Criteria for Evaluating Internal Validity of Study
Petitioners also raise a series of questions about the criteria the FTC uses to evaluate studies. As set forth in the Supplement Advertising Guide, the Commission considers various factors in evaluating research. Among these, the Commission looks at whether the study uses specific methods accepted to enhance validity, such as control, blinding of subjects and researchers, and adequate duration to ensure that the effect will persist.
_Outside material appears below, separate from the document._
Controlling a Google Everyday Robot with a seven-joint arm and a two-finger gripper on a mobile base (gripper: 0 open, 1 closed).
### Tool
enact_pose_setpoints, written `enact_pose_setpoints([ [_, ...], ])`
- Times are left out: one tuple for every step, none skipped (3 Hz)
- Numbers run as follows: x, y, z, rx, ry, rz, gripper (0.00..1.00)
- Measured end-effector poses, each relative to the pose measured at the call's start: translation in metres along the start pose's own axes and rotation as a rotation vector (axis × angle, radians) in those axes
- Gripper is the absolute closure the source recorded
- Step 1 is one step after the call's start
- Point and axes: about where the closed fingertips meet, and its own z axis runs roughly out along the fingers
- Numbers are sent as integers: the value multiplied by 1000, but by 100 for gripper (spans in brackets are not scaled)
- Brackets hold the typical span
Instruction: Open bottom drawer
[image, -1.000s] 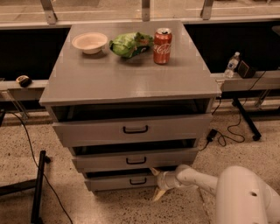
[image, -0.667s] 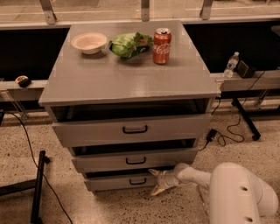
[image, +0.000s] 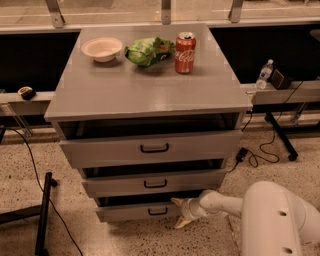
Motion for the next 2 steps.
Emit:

The Supplement Advertising Guide also stresses the importance of results that are both statistically and clinically significant.(26) These are some of the more fundamental aspects of what constitutes competent and reliable scientific research. More specific guidance about how the Commission evaluates scientific evidence is set out in some of the Commission's litigated cases involving dietary supplements and other health-related products. For example, having determined that the appropriate evidence for the weight loss claims made in the case were clinical trials, the Initial Decision in the Schering case provides a detailed discussion of the requirements for a well-designed clinical trial and applies those requirements to the studies relied on by Schering.(27)
Guidance from FTC Consent Orders
Petitioners assert that they cannot adequately discern the criteria staff applies in evaluating substantiation in part because consent agreements do not describe the basis for a determination that the claims have not been adequately substantiated. Materials submitted in the course of an investigation, including materials relating to the scientific support for a claim, are often proprietary or otherwise protected by confidentiality privileges. For that reason, the Commission typically refrains from discussing the details of specific studies submitted by a supplement marketer unless the matter is litigated and a decision is issued. The Commission is aware, however, that its reasoning in certain settled cases can be a useful source of guidance. In recent settlements, the Commission has provided specific information about the shortcomings of the substantiation for a claim, either in the complaint and consent order or in materials accompanying the settlement. This practice will continue.(28)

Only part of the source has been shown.